**DESCRIPTION OF THE TASK**
For this exercise, repeat exactly the lines below starting at the line holding "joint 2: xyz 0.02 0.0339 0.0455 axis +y" and ending at the line holding "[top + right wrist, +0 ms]", both included, with no extra lines and no pictures.

**STORED DATA**
————————

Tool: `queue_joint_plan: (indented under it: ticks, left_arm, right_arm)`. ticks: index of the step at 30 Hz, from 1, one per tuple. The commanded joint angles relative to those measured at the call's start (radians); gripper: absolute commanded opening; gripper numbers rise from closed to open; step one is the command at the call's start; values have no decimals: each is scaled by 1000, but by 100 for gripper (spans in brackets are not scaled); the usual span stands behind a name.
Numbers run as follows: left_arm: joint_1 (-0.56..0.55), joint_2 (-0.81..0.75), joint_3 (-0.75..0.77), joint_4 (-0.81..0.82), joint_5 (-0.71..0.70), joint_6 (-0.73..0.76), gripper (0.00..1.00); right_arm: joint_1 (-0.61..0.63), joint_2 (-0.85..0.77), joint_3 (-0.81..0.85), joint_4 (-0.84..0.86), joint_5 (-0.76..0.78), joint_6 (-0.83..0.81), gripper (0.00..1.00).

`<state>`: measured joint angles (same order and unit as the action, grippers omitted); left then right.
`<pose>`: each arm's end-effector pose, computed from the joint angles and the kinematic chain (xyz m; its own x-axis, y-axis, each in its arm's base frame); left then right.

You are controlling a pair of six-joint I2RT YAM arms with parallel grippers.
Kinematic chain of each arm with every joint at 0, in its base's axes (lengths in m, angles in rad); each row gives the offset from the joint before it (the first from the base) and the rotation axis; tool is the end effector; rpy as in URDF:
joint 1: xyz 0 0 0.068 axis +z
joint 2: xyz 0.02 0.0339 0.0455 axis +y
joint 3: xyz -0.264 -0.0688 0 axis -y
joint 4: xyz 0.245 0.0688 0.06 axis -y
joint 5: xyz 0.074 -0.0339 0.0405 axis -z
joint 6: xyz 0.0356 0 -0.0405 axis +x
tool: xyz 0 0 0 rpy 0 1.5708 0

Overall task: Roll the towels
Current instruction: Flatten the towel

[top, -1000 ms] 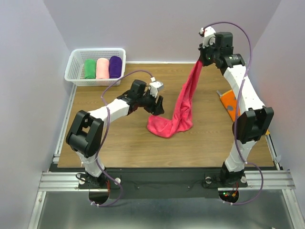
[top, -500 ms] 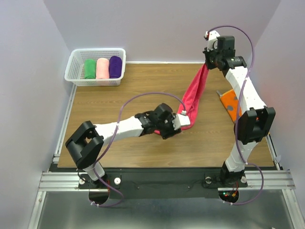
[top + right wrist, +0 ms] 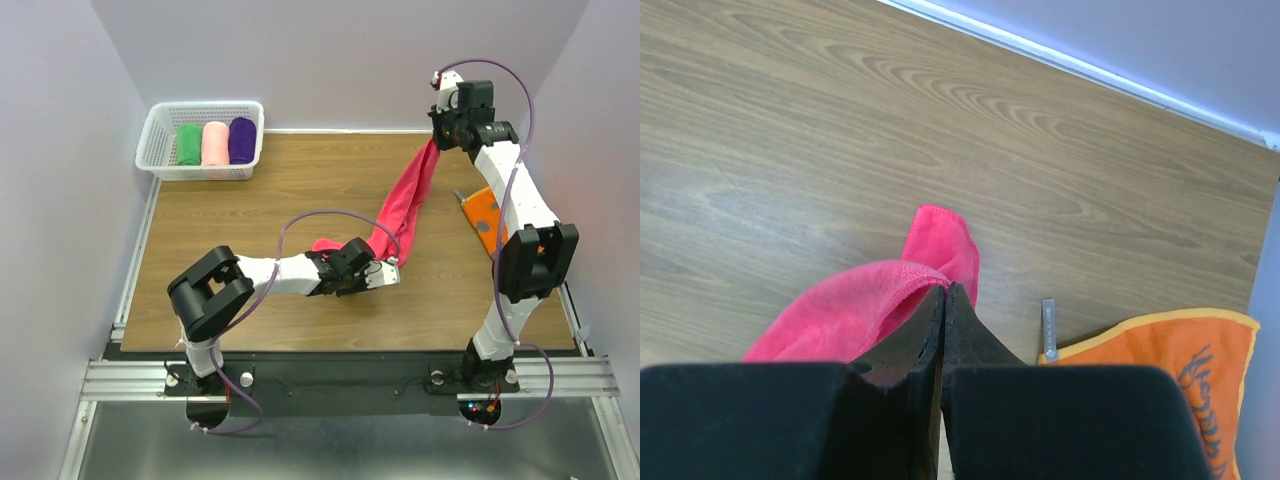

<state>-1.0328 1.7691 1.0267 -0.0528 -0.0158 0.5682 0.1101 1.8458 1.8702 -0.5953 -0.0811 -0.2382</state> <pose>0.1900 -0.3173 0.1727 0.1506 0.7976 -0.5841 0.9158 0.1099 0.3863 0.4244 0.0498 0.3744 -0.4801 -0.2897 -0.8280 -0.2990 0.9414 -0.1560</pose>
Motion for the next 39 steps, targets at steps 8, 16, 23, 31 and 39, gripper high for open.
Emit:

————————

**OUTPUT OF THE TASK**
joint 2: xyz 0.02 0.0339 0.0455 axis +y
joint 3: xyz -0.264 -0.0688 0 axis -y
joint 4: xyz 0.245 0.0688 0.06 axis -y
joint 5: xyz 0.074 -0.0339 0.0405 axis -z
joint 6: xyz 0.0356 0 -0.0405 axis +x
tool: xyz 0 0 0 rpy 0 1.5708 0

Overall task: Roll the towels
Current instruction: Flatten the towel

[top, -1000 ms] 
[top, -500 ms] 
[top + right wrist, +0 ms] 

For this exercise, the answer is now complete.